## [Task objective]
Shown below are entries with pictures; the line with "166L81 143L54 118L22" through the line with "Several lookups on" is the span to retype exactly, and the pictures stay out.

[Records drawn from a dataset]
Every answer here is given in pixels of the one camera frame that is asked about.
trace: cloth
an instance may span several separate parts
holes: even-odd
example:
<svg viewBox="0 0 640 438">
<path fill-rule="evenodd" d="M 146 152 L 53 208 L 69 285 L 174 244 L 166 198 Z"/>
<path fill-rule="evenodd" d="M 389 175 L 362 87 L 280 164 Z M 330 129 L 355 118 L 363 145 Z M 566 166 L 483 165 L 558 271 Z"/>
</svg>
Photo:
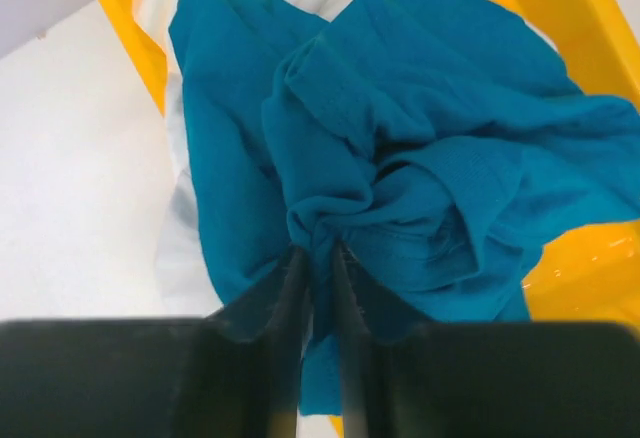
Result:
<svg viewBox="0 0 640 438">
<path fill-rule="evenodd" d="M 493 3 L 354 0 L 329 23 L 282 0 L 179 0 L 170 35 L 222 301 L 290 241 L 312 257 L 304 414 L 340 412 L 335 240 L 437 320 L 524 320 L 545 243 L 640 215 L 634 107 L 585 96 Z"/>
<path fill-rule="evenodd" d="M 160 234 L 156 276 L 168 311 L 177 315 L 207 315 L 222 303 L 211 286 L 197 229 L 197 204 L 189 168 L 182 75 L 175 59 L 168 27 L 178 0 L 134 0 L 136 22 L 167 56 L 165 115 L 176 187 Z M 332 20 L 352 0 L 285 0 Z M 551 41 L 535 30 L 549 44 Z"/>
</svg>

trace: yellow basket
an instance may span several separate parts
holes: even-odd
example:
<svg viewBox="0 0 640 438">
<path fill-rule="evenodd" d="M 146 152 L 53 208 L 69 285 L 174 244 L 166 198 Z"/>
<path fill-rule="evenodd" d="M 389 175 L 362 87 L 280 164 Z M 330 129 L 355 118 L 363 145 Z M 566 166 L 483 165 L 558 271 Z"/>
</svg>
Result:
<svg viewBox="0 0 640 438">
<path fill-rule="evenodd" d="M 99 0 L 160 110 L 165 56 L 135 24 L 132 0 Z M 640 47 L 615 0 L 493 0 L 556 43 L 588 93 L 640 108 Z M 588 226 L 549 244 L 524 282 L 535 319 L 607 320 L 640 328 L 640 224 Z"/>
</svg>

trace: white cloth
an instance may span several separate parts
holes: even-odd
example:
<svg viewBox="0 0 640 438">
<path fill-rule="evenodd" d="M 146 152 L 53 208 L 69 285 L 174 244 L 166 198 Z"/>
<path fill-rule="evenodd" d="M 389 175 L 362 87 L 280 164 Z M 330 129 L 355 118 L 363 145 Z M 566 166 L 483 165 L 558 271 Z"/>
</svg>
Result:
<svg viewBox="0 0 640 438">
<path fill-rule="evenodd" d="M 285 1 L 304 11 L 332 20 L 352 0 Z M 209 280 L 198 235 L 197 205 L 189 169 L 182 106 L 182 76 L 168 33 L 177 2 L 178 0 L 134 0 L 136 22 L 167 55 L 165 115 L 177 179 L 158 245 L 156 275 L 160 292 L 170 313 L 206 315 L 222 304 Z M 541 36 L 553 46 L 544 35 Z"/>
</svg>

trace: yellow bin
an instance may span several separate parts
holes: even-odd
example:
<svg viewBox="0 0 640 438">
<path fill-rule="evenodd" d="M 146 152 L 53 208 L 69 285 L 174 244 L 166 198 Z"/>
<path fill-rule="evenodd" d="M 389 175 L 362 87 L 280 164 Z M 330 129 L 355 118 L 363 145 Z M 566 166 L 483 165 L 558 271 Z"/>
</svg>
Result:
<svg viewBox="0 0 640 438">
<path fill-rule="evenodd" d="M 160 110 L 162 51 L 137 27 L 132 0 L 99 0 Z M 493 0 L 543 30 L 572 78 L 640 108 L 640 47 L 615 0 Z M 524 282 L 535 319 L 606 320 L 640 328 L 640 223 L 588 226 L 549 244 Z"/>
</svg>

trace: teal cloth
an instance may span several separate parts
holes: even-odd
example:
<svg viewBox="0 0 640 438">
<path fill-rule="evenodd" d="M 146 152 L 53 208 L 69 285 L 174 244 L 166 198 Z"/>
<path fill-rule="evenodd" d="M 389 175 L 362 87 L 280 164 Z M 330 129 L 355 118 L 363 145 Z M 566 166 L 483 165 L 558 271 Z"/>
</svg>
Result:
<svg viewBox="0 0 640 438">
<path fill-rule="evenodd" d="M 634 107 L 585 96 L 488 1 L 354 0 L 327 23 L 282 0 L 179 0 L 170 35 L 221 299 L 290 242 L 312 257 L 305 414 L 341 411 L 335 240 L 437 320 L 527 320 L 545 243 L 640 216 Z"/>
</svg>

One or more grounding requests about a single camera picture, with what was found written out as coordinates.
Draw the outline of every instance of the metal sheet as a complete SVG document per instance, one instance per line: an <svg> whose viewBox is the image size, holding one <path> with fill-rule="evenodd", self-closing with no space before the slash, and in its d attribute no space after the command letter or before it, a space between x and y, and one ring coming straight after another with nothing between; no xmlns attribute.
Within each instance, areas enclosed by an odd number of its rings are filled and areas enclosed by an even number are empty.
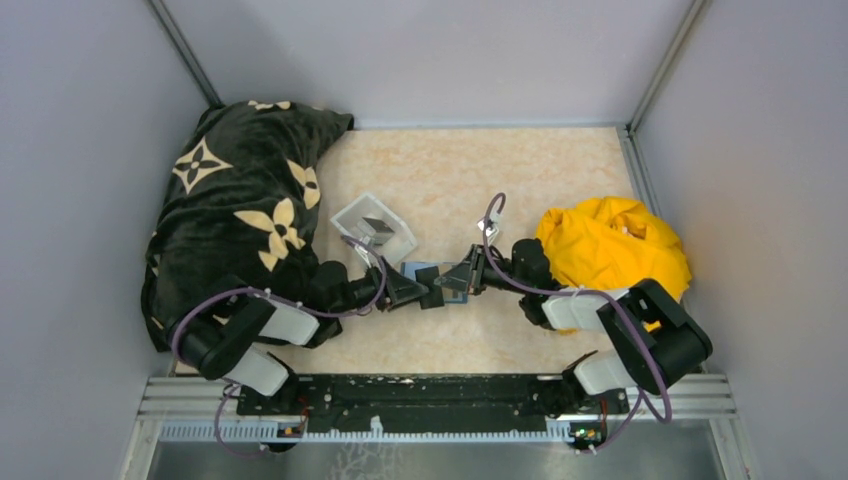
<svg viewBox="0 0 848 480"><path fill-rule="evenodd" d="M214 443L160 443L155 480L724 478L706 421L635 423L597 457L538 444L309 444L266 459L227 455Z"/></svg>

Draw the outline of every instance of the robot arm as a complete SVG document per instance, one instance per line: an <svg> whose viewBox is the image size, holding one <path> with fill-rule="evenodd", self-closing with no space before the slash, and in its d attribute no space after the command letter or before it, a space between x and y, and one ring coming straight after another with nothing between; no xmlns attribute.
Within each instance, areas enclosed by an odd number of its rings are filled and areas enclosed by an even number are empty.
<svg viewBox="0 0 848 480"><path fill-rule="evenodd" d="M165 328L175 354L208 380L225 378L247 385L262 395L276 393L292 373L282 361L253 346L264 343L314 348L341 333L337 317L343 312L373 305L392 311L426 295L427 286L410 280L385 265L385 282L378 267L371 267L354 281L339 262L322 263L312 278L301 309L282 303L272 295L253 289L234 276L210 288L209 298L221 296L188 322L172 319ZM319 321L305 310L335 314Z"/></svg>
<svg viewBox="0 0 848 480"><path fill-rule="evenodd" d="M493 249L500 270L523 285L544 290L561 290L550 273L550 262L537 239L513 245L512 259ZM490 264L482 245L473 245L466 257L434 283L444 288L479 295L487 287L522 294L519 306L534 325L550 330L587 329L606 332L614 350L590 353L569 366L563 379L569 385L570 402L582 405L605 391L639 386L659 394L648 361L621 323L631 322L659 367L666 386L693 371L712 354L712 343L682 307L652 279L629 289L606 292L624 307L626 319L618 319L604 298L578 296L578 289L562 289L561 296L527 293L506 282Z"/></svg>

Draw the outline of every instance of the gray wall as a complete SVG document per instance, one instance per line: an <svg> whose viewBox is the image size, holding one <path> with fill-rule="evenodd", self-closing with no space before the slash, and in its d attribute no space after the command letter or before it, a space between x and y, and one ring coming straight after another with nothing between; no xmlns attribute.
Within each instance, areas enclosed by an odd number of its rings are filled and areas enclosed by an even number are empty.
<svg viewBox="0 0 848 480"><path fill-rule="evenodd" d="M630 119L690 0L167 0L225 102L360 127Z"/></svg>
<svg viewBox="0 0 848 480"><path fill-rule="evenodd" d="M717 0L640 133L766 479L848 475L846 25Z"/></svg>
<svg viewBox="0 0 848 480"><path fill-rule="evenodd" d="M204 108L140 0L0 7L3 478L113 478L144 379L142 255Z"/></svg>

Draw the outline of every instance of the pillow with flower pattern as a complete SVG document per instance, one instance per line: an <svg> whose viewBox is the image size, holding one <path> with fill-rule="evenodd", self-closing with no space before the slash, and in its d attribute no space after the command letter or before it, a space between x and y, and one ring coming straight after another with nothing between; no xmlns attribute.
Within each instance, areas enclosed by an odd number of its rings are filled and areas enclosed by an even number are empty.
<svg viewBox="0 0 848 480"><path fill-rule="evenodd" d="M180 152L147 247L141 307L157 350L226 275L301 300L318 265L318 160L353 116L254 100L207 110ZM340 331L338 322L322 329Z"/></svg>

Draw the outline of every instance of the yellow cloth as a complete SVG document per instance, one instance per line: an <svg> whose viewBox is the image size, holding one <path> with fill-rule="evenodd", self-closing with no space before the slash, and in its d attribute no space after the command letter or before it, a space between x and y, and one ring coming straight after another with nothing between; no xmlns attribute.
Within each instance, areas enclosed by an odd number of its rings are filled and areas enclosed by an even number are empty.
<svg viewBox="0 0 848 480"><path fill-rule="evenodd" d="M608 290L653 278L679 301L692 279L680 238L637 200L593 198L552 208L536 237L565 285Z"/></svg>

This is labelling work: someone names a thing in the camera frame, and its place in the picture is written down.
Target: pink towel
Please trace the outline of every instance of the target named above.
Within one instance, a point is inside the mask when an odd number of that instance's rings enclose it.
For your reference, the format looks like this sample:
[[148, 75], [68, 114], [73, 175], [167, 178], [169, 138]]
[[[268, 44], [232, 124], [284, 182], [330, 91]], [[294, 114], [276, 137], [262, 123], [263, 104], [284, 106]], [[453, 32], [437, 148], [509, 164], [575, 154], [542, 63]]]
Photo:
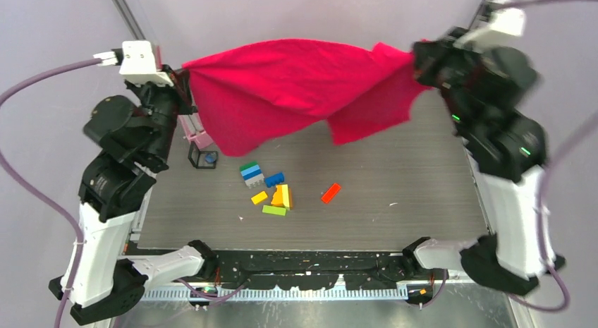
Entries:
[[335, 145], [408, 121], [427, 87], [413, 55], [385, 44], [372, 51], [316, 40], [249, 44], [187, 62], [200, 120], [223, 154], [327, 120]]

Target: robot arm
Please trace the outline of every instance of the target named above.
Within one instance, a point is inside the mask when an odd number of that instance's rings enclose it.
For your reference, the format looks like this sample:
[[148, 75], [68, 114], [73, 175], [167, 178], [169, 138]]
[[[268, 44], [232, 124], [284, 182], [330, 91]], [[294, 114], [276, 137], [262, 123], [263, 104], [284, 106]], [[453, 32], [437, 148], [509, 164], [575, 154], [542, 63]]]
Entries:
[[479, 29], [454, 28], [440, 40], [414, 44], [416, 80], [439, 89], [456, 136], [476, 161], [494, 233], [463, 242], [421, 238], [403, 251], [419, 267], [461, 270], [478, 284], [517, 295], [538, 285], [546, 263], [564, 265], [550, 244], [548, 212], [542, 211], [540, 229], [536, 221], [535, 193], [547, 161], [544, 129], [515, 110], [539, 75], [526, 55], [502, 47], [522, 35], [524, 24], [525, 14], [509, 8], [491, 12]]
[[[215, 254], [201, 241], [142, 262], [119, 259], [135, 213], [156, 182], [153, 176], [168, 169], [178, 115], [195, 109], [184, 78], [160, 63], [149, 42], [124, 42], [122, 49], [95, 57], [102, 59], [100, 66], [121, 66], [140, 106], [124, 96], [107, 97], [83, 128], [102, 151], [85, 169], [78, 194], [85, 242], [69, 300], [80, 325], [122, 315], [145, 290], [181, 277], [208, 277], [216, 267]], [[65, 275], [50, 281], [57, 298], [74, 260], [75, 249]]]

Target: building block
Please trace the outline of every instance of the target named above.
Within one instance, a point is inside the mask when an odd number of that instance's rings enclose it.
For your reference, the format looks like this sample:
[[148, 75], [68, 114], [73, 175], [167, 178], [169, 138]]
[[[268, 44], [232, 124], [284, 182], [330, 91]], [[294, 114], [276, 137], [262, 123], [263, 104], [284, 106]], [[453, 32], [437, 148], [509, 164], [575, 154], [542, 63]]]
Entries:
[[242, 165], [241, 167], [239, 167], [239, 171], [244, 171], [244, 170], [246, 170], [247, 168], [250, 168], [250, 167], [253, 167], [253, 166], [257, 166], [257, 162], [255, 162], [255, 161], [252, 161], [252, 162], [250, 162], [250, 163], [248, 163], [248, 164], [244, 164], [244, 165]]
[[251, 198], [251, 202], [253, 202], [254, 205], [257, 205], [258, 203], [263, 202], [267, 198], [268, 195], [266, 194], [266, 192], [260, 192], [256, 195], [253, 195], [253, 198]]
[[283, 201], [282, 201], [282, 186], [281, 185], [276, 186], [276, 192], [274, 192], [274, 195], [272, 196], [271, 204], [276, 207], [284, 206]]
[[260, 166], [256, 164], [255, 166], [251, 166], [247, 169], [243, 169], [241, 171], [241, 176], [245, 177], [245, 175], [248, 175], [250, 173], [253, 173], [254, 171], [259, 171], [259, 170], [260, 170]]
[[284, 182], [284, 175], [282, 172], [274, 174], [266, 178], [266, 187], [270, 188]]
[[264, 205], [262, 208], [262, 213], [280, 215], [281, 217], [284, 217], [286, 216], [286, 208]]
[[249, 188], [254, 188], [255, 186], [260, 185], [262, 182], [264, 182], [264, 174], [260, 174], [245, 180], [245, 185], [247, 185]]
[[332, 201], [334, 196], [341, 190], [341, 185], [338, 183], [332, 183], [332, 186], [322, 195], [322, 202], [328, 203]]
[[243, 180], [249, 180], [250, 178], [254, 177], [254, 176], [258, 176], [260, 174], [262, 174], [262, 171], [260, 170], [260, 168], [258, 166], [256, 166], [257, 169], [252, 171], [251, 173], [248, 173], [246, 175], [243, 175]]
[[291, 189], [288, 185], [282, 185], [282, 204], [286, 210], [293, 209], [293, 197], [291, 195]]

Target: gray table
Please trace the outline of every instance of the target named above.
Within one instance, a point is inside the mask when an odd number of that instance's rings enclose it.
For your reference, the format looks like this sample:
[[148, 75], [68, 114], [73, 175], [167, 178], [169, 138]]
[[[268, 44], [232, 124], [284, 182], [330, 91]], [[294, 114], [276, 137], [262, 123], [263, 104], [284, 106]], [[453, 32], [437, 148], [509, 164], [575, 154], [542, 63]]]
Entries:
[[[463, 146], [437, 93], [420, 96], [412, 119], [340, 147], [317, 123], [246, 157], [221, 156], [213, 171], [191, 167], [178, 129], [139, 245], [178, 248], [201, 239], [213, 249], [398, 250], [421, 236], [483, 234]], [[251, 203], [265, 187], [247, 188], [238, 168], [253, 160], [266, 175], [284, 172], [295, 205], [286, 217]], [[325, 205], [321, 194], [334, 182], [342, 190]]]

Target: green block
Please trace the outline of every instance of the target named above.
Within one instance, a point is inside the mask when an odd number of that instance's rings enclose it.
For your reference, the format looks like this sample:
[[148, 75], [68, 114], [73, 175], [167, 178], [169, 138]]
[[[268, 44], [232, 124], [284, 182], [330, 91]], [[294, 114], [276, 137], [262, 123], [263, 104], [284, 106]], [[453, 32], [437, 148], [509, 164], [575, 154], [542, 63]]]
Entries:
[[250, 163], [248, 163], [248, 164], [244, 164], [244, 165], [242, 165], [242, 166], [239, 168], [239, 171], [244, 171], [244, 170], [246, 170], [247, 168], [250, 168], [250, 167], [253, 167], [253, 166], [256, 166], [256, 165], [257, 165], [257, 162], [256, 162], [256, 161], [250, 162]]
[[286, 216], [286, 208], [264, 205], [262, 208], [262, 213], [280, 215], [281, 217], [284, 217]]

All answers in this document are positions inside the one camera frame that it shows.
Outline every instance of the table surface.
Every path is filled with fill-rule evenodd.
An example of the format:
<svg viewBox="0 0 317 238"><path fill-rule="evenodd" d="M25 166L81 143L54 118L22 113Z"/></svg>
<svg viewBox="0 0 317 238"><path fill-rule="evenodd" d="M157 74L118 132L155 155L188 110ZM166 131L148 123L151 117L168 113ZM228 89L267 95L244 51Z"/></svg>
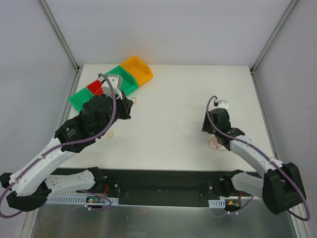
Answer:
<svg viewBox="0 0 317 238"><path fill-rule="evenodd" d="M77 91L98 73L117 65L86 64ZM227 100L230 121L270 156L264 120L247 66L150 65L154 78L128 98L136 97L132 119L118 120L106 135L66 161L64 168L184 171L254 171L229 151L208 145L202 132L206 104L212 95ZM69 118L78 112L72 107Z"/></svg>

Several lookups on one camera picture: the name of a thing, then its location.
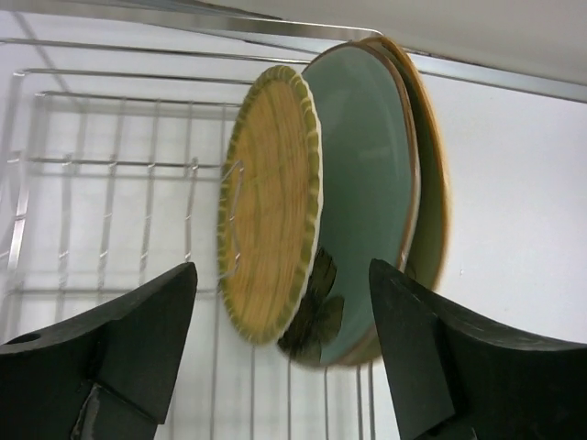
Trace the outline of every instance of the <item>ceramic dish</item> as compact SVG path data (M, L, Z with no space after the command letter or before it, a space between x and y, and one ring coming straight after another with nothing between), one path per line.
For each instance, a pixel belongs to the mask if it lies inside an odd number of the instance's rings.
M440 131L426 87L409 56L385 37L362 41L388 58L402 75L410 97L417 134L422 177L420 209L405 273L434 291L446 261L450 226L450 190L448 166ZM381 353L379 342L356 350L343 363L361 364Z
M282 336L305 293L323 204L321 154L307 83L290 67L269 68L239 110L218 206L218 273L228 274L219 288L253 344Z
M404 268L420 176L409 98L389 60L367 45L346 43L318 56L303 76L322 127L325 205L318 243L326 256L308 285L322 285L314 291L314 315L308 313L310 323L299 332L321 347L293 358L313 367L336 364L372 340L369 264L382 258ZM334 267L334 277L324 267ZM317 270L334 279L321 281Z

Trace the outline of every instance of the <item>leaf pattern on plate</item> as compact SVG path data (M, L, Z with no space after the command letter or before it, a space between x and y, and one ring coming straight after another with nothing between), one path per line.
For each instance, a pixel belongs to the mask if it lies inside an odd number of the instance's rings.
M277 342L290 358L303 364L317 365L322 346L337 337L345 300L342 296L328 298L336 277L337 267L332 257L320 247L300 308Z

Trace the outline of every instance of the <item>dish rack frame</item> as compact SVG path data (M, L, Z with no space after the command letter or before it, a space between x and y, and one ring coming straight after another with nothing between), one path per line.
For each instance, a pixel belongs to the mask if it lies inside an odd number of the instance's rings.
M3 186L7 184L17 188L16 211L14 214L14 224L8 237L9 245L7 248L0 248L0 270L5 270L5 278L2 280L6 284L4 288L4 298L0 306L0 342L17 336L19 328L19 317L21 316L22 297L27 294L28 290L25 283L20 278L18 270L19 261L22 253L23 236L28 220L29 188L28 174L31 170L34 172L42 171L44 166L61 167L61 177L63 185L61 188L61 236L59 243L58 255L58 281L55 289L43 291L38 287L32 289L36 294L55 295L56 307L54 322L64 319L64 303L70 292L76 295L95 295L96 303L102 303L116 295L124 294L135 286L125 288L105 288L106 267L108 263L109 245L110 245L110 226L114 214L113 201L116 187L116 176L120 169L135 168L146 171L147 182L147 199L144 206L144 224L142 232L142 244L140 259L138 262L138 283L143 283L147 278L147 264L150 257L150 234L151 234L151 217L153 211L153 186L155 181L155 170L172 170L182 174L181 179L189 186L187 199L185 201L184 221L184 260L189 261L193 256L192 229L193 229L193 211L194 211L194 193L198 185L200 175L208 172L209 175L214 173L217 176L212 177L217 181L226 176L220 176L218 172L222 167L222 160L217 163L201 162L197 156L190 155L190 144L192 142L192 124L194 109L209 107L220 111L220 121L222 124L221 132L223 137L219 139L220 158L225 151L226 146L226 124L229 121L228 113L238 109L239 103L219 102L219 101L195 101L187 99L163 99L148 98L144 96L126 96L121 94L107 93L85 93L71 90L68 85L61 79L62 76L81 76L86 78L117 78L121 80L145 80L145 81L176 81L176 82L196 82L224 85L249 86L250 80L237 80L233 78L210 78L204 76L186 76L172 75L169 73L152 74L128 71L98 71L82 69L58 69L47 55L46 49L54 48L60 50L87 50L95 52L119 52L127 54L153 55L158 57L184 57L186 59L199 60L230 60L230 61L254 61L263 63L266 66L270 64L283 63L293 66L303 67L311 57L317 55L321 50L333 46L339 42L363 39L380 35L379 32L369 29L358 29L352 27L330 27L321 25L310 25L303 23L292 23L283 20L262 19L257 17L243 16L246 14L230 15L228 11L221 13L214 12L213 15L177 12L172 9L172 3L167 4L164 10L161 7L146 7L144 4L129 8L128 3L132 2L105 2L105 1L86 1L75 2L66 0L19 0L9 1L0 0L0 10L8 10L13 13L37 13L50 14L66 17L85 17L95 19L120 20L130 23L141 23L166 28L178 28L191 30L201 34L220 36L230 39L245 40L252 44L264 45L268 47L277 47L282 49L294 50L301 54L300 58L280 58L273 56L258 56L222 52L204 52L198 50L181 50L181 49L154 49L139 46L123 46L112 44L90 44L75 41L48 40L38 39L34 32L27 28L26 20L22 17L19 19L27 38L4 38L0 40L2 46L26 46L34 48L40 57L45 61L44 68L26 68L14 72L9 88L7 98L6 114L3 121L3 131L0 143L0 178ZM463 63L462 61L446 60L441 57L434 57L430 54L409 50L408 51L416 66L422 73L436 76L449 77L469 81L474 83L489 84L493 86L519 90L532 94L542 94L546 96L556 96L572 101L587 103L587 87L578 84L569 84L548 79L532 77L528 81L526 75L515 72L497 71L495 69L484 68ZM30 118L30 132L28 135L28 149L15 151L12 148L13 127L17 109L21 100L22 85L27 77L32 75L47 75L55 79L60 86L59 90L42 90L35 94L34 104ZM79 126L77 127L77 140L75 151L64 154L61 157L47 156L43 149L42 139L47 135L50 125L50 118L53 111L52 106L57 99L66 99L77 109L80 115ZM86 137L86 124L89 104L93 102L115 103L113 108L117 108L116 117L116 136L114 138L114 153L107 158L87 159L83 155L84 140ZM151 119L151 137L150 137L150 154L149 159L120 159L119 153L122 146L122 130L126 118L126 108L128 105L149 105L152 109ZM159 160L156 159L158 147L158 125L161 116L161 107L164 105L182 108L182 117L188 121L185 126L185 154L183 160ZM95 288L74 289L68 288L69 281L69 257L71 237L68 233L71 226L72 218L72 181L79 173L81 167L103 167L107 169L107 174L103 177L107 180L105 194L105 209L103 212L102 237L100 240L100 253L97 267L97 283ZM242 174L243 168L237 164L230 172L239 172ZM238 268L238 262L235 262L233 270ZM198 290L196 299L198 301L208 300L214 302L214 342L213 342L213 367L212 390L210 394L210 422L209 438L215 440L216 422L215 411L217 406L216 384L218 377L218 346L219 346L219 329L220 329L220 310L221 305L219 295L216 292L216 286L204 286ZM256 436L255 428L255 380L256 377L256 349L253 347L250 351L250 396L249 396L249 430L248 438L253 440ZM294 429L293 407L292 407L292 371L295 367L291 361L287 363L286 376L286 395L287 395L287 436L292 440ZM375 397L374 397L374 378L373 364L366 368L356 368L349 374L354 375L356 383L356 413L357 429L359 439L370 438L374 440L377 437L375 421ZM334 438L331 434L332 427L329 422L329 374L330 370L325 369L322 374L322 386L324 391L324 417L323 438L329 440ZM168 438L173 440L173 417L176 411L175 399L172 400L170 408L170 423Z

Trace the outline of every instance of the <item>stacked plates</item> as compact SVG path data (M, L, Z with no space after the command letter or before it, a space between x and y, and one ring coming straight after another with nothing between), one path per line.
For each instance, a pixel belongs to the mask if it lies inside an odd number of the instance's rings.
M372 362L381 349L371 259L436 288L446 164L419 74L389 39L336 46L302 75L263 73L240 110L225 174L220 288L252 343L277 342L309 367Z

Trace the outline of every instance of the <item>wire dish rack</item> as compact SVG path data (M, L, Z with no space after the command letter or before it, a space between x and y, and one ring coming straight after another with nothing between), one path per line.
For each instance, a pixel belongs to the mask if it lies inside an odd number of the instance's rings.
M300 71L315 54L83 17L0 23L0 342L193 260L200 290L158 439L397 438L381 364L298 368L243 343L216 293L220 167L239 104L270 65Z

## [Final answer]
<svg viewBox="0 0 317 238"><path fill-rule="evenodd" d="M25 166L81 143L54 118L22 113Z"/></svg>
<svg viewBox="0 0 317 238"><path fill-rule="evenodd" d="M157 74L118 132L155 155L188 110ZM166 131L148 123L151 117L168 113ZM228 89L267 95L244 51Z"/></svg>
Answer:
<svg viewBox="0 0 317 238"><path fill-rule="evenodd" d="M77 91L98 73L117 65L86 64ZM227 100L230 121L270 156L264 120L247 66L150 65L154 78L128 98L136 97L132 119L118 120L106 135L66 161L64 168L184 171L254 171L229 151L208 145L202 132L206 104L212 95ZM69 118L78 112L72 107Z"/></svg>

Several lookups on one camera picture: the name of a thing, then its location.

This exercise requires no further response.